It seems it’s not just Jack O’Connor, Joan Burton, Manuel Barroso and Archbishop Diarmuid Martin that have had enough of austerity. We learn this week that three employees of the NTMA and NAMA who are earning more than €200,000 and who were asked to waive 15% of their salaries are not agreeing the waivers.
In the Dail, the Sinn Fein finance spokesperson Pearse Doherty asked Minister for Finance Michael Noonan if NAMA staff earning more than €200,000 were continuing to waive 15% of their salaries.
You’ll recall that, for example, the NAMA CEO Brendan McDonagh has a basic salary of €430,000 but that, in 2012, he waived 15% which meant he was paid €365,500. But these waivers are not permanent, so on 1st January 2013, Brendan’s salary would have reverted to €430,000. As it happens, Brendan has agreed to a continuing waiver in 2013 so again this year, his basic salary is €365,500.
Minister Noonan told Deputy Doherty that 13 staff in the NTMA/NAMA are paid more than €200,000 a year and all but three are continuing to waive 15% of their salaries or the portion over €200,000, whichever is less. But there are three refuseniks, and given we are nearly a third of the way through the year, we must assume that these refuseniks have said “no” and mean “no”.
We don’t know the names of the refuseniks, but we do know that they don’t include either the CEO of the NTMA, John Corrigan or NAMA’s CEO Brendan McDonagh.
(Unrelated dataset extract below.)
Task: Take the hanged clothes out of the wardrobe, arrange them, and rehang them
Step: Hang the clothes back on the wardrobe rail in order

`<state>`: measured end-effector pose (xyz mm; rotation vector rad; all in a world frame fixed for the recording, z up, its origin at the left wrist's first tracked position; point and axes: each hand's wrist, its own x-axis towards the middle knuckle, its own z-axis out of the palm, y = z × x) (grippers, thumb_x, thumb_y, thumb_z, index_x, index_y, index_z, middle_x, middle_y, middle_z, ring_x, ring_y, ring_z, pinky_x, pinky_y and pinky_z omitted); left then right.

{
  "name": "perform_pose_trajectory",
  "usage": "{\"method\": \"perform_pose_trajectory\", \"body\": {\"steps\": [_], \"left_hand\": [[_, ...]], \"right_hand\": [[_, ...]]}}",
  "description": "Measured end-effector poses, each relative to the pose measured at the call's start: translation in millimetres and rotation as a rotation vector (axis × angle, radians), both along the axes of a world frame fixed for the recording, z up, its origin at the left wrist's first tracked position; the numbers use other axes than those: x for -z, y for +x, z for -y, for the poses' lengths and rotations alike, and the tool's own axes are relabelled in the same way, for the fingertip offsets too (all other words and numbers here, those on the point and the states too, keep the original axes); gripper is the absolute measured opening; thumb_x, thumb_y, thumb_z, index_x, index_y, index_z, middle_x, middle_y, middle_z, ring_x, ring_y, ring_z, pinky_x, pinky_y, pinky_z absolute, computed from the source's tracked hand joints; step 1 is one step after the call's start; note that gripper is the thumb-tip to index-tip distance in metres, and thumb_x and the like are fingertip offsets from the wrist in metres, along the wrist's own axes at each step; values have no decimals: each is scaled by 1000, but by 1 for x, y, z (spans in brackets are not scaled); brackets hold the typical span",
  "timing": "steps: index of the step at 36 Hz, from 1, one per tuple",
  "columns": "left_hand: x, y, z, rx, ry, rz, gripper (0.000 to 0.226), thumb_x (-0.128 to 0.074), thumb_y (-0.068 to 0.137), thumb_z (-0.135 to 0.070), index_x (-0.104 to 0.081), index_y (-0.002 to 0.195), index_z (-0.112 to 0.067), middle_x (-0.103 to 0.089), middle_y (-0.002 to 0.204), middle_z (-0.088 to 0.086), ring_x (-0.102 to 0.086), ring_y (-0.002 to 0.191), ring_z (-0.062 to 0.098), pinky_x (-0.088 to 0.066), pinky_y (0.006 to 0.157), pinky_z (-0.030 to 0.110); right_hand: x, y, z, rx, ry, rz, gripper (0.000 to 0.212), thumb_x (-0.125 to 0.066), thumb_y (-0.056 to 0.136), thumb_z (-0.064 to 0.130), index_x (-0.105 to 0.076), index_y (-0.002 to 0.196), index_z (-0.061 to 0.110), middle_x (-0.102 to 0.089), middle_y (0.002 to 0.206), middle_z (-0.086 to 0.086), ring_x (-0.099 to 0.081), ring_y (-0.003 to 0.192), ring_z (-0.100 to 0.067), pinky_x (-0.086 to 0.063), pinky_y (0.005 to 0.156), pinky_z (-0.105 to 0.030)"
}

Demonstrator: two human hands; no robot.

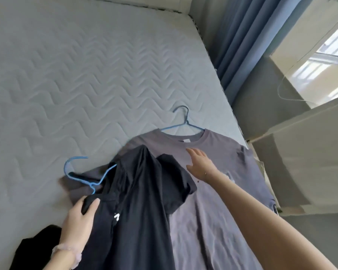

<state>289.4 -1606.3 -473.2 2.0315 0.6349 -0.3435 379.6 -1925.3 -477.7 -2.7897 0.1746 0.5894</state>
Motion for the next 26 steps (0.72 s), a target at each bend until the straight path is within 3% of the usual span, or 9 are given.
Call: {"method": "perform_pose_trajectory", "body": {"steps": [6,10,15,20,23,26], "left_hand": [[43,25,5,-19,105,-27,49,-49,96,-22,-40,137,3,-43,143,21,-38,134,35,-29,110,42],[60,41,20,120,188,-68,47,-48,96,-29,-45,137,-6,-52,137,18,-45,128,34,-35,103,38],[76,52,31,277,401,33,30,-46,96,-29,-58,115,-9,-69,91,25,-62,91,42,-47,74,40],[88,50,23,285,414,97,21,-49,94,-29,-58,98,-10,-58,54,14,-60,62,39,-45,57,39],[90,54,22,289,386,84,21,-50,94,-28,-59,99,-11,-52,48,8,-54,52,33,-40,53,35],[91,56,20,301,370,88,23,-50,94,-28,-59,104,-10,-49,48,4,-52,51,30,-41,55,34]], "right_hand": [[37,45,27,-26,-43,72,69,-48,88,22,-15,149,16,-14,157,-3,-10,145,-23,-16,117,-41],[50,72,39,14,-69,89,70,-44,91,24,-7,150,17,-5,159,-3,-2,147,-23,-11,118,-46],[60,98,51,23,-94,98,66,-39,96,28,-5,150,15,-4,159,-2,1,147,-22,-8,118,-50],[72,116,66,143,-137,55,70,-40,94,29,-2,150,14,-2,160,0,3,147,-21,-6,117,-52],[75,124,75,206,-120,16,75,-44,90,41,-6,149,15,-8,158,2,-1,147,-21,-9,113,-57],[73,131,86,256,-91,21,61,-50,87,37,-31,142,17,-29,149,-7,-26,138,-28,-18,110,-55]]}}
So, workers in the public sector are threatened with legislation which might cut 7% from their pay regardless of pay-level and yet in the state agency, the NTMA and NAMA, the Government can’t do anything about the three staff who are paid more than €200,000 a year and who refuse a 15% pay waiver in 2013. Austerity is not for everyone, it seems.
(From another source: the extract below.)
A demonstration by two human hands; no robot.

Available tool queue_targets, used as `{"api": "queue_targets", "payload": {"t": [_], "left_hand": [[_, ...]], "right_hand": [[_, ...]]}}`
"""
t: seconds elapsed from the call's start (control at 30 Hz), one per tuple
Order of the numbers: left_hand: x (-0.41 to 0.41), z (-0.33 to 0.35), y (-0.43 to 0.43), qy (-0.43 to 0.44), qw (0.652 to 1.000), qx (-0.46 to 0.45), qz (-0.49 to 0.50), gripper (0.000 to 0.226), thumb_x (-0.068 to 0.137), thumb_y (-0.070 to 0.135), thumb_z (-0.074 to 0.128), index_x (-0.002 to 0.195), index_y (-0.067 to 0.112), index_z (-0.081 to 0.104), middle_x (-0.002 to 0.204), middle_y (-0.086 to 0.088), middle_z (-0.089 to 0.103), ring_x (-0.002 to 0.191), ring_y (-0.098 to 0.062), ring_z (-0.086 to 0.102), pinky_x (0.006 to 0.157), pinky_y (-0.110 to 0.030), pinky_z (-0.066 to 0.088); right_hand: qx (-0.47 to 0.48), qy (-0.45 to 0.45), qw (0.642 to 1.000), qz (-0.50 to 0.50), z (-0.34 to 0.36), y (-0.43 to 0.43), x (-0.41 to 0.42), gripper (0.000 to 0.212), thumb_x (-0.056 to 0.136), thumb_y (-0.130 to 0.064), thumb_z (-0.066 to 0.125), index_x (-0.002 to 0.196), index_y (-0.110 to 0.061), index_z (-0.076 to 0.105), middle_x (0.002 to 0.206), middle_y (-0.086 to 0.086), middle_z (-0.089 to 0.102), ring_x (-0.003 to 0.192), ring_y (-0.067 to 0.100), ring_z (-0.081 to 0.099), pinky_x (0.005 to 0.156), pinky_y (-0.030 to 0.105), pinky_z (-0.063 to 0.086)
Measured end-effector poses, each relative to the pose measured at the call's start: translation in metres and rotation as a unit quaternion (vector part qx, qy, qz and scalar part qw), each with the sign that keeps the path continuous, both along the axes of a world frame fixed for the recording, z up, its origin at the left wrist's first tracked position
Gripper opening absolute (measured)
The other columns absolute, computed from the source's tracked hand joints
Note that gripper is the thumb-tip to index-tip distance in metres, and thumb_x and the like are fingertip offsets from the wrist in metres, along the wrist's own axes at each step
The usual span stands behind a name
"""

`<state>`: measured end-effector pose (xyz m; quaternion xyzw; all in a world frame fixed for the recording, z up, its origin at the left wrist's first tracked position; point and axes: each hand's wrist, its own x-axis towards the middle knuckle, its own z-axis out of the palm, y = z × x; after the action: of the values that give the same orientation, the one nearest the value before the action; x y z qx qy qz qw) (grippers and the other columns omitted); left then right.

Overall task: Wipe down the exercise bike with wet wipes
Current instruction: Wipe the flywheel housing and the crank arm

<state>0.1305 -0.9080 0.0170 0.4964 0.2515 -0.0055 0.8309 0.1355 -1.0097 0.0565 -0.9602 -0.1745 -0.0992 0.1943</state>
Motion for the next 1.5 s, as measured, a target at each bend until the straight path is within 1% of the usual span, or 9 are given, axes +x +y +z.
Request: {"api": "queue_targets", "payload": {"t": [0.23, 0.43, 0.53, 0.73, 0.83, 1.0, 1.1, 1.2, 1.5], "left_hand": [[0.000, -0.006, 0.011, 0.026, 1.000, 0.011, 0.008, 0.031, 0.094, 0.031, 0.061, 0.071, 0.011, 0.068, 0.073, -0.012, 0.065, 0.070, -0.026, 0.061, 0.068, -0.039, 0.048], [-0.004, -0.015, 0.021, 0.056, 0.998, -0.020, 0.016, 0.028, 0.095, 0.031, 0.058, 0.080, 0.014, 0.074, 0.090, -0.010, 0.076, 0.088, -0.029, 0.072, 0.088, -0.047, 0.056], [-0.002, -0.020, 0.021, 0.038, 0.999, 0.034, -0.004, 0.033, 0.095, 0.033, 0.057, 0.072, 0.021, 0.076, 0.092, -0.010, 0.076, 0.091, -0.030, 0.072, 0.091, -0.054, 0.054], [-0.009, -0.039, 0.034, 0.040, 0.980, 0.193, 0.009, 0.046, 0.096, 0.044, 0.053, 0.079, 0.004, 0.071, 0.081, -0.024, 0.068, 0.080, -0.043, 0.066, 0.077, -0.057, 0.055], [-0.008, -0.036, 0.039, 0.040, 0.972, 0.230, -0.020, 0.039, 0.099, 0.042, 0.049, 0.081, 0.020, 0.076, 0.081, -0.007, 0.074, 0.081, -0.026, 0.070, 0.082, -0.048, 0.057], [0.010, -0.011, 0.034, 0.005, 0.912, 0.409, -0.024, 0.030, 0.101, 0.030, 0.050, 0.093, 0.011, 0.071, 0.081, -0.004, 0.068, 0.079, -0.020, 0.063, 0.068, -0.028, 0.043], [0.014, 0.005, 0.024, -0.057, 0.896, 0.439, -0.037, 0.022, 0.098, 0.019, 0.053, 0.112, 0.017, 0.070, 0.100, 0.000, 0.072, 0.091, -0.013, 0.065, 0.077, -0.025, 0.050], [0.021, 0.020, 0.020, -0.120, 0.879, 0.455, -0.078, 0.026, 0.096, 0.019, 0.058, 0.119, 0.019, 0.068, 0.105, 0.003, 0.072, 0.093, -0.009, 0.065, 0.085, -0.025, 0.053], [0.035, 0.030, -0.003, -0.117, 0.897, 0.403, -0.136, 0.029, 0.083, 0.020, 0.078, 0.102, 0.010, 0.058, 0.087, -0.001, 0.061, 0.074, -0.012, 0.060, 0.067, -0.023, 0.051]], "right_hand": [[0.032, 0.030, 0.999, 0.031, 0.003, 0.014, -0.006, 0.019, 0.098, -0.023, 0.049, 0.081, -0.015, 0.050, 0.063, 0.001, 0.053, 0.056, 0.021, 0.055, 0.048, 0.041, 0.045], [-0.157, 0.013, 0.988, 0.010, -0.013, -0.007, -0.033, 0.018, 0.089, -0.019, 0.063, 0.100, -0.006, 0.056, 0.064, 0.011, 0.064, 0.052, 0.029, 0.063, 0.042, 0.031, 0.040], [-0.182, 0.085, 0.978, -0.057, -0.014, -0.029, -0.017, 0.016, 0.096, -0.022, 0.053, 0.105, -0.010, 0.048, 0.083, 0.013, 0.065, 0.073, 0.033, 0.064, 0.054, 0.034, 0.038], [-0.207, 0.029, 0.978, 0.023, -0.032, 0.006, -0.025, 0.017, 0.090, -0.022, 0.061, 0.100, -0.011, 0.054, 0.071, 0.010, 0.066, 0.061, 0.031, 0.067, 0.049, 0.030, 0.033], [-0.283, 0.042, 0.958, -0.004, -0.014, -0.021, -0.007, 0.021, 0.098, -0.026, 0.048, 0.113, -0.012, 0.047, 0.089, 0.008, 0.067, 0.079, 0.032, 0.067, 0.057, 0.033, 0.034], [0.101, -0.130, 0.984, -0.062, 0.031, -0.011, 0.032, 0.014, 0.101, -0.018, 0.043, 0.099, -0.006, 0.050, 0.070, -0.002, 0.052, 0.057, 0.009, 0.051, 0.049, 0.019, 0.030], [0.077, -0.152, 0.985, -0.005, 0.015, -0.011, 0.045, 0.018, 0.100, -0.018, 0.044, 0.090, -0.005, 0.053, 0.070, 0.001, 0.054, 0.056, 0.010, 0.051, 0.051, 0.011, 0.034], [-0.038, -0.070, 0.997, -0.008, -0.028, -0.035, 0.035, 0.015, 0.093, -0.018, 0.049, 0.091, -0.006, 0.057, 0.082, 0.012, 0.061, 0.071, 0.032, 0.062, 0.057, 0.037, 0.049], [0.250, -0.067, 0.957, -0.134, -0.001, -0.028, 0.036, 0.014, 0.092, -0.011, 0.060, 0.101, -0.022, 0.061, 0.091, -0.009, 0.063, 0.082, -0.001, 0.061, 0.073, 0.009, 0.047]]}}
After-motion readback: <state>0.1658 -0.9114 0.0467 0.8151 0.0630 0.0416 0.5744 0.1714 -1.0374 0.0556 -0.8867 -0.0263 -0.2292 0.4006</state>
The parliamentary question and response are here.
Deputy Pearse Doherty: To ask the Minister for Finance if he will confirm the status of salary waivers in 2013 at the National Treasury Management Agency and National Asset Management Agency, and specifically if 15% waivers by staff earning more than €200,000 are continuing; and if he will confirm if the Croke Park 2 agreement will mean additional cuts to salaries on top of the waivers..
Minister for Finance, Michael Noonan: On 21 December 2011, I wrote to the Chief Executive of the National Treasury Management Agency (NTMA) requesting all NTMA employees whose salary exceeds €200,000 to consider waiving at least 15% of their salary or such lesser amount of salary as exceeds €200,000. NAMA staff are employees of the NTMA. Under section 42 of the National Asset Management Agency Act 2009, the NTMA assigns staff to NAMA. All relevant NTMA employees agreed to waive such amounts during 2012.
I am informed by the NTMA that thirteen of its 522 employees fall within this category. Ten of these – including the Chief Executives of the NTMA, NAMA and the NDFA and the other six members of the NTMA senior management team – are continuing to waive such amounts.
With regard to the Croke Park 2 proposals, following the rejection by the Public Services Committee of Congress of the LRC proposals on a successor agreement to Croke Park, the Government will reflect on the outcome of the ballot and the manner in which the required payroll savings can be achieved this year. In that context it would be premature to comment on the way in which any proposed measures may affect a particular group of employees.
They will all be included in the CP2 cuts though.
@Otto, thanks for that. Somehow the last bit of the Minister’s response was truncated from the above blogpost. Now rectified. And it says that because CP2 has been rejected, the issue doesn’t arise!
Thanks for that. I would say that, if CP2 or 2.1 does arise, or pay cuts as the alternative, NAMA and NTMA staff will certainly be included…
I’d like to see these three divas try to find work in a private sector boutique.
If they are half decent they will, and if they are not then Nama shouldn’t employ them in the first place
Let’s not talk about one side vs. another – what about top vs. bottom on both sides?
Why not link executive-level ‘compensation’ to entry-level ‘salary’?